Salah satu penerapan sistem persediaan lengkap di ruangan adalah RSUD Noongan
dalam pendistribusian BMHP menggunakan sistem floor stock. Sistem floor stock pada rumah
sakit tersebut yaitu dengan menyiapkan persediaan secara lengkap di ruangan yang diambil dan
disiapkan oleh perawat di ruang perawatan. Pengambilan BMHP yang dilakukan oleh perawat
didasarkan pada lembar permintaan yang sudah ditandatangani oleh bagian yang menyetujui,
mengetahui, mengurus barang dan penerima.
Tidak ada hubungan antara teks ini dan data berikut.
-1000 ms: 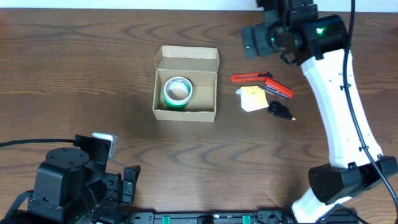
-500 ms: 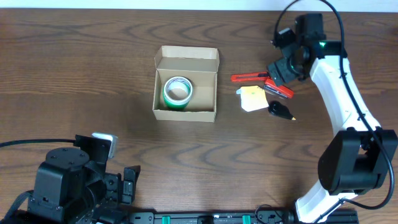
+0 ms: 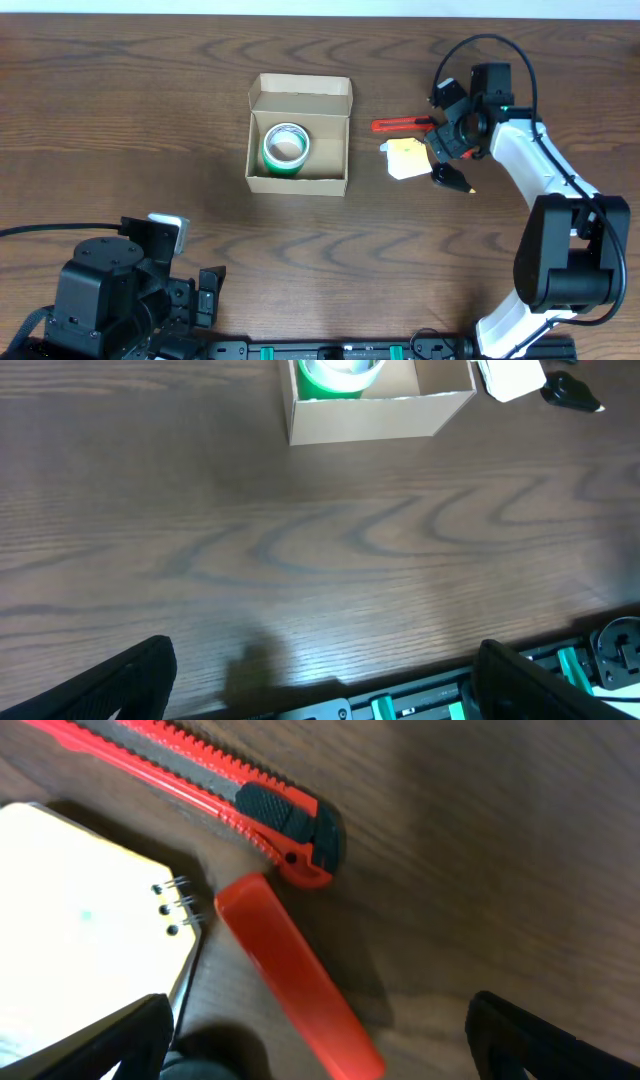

Kekurangan dari sistem floor stock yaitu membutuhkan SDM yang banyak. Oleh sebab
itu di RSUD Noongan pendistribusian umumnya dilakukan oleh perawat karena keterbatasan
tenaga farmasi di tempat tersebut (Tiarma et al., 2019). Setiap sistem distribusi di unit pelayanan
memiliki kekurangan dan kelebihan, tetapi sistem distribusi Unit Dose Dispensing atau resep
perorangan untuk digunakan satu kali dosis sangat disarankan pada pasien rawat inap guna
meminimalisir terjadinya kesalahan pengobatan (Kemenkes RI, 2016). Sistem Unit Dose
Dispensing (UDD) memiliki angka kesalahan yang dapat diminimalkan sebesar 5%, sedangkan
sistem Floor Stock lebih besar yaitu sebesar 18% (Permenkes, 2016b).
Referensi:

Kemenkes RI. (2016b). Peraturan Menteri Kesehatan Republik Indonesia Nomor 72 tahun 2016
tentang Standar Pelayanan Kefarmasian di Rumah sakit.
Ratnaningtyas, A. D. Efisiensi Biaya Floor Stock Dengan Paket Tindakan di Poliklinik Bedah
RSUP Dr. Sardjito. Majalah Farmaseutik, 18(1), 81-84.
Siregar, C. J. P., dan Amalia, L. 2004. Farmasi Rumah Sakit: Teori dan Penerapan. Jakarta:
Penerbit Buku Kedokteran EGC.
Tiarma, T., Citraningtyas, G., & Yamlean, P. (2019). Evaluasi Penyimpanan Dan Pendistribusian
Obat di Instalasi Farmasi Rsud Noongan Kabupaten Minahasa Provinsi Sulawesi Utara.